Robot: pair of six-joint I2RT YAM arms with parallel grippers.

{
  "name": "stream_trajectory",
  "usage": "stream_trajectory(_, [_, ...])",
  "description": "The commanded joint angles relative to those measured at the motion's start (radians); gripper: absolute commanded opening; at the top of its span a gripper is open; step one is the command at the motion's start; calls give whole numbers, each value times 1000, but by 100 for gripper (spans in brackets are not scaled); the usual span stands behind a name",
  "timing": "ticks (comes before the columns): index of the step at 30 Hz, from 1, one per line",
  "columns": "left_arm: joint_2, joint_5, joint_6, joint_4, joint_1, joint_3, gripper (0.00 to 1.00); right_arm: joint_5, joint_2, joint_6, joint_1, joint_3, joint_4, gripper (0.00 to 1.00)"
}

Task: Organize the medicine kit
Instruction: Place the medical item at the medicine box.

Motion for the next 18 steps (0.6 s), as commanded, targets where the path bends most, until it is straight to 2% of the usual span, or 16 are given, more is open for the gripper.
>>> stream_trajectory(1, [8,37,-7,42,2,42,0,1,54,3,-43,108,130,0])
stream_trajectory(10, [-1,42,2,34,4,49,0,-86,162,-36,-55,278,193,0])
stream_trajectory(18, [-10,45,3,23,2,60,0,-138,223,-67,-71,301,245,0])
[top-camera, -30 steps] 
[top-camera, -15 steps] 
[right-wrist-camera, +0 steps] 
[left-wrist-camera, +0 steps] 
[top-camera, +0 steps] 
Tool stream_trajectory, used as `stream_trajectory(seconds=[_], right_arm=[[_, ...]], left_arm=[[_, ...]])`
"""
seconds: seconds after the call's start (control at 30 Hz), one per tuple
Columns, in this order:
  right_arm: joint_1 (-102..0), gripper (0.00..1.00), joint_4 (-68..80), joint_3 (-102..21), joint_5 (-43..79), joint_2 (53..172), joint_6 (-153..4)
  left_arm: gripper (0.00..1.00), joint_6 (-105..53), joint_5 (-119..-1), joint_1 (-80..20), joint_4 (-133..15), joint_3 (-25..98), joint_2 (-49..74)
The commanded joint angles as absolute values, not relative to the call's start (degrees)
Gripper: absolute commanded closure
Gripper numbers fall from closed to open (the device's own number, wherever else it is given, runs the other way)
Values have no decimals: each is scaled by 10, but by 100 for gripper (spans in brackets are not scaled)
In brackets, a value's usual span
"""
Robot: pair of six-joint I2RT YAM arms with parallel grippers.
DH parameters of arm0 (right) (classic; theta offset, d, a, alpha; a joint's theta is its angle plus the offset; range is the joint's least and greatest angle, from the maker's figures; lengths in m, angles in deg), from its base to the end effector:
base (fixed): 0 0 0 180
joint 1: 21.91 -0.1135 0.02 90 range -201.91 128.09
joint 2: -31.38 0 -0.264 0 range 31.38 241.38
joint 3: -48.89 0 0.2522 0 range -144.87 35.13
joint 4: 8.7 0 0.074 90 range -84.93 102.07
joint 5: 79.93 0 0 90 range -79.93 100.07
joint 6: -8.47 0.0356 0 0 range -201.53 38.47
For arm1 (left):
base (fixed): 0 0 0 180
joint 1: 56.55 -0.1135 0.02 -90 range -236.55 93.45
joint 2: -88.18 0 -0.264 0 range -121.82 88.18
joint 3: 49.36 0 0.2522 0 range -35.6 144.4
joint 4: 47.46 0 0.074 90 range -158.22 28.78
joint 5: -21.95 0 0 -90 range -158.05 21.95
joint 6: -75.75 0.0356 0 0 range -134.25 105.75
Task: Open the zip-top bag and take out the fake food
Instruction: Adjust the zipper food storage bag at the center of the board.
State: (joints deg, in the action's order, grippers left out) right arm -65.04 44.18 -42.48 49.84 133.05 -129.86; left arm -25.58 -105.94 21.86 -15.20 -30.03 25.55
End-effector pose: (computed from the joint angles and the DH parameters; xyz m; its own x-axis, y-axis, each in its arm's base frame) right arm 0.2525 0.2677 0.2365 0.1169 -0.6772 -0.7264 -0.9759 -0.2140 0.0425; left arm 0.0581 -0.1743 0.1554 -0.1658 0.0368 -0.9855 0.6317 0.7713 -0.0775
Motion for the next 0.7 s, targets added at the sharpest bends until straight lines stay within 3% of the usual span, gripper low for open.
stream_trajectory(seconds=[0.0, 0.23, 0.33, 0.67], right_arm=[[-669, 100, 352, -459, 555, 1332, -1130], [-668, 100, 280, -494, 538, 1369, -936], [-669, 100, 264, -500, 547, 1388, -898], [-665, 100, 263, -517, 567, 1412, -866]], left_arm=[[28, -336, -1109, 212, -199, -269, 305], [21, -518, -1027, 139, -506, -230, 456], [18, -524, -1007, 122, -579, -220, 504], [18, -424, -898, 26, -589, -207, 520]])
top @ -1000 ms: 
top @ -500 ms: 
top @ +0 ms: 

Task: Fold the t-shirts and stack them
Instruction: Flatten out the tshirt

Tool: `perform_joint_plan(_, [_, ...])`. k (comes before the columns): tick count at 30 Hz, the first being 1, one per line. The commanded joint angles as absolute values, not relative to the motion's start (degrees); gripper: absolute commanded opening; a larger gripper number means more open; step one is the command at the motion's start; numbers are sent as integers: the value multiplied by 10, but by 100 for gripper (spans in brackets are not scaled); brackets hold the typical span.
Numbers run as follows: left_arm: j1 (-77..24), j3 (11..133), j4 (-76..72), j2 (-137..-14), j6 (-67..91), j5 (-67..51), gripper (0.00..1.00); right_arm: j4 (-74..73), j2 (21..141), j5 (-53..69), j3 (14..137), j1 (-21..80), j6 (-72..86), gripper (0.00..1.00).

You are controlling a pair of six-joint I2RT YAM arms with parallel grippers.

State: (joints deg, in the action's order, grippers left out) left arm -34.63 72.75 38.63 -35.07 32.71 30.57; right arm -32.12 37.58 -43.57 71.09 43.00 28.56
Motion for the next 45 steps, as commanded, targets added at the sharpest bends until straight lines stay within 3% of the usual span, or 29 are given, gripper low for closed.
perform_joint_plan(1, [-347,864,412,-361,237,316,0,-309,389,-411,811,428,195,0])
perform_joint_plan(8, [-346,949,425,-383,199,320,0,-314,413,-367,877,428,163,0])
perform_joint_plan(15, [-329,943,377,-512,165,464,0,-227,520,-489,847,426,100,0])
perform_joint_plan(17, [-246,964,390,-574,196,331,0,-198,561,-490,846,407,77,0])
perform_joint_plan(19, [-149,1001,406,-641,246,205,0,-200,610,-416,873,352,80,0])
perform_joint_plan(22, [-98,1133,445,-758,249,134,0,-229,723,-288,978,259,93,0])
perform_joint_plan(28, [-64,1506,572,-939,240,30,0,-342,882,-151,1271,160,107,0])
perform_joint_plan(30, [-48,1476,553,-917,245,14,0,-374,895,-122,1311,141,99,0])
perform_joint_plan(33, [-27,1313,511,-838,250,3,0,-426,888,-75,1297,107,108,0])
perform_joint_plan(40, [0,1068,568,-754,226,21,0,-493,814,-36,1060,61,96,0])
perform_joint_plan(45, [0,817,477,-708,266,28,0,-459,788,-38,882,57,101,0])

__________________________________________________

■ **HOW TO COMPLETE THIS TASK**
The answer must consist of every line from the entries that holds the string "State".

■ **YOUR RESPONSE**
State: (joints deg, in the action's order, grippers left out) right arm -65.04 44.18 -42.48 49.84 133.05 -129.86; left arm -25.58 -105.94 21.86 -15.20 -30.03 25.55
State: (joints deg, in the action's order, grippers left out) left arm -34.63 72.75 38.63 -35.07 32.71 30.57; right arm -32.12 37.58 -43.57 71.09 43.00 28.56

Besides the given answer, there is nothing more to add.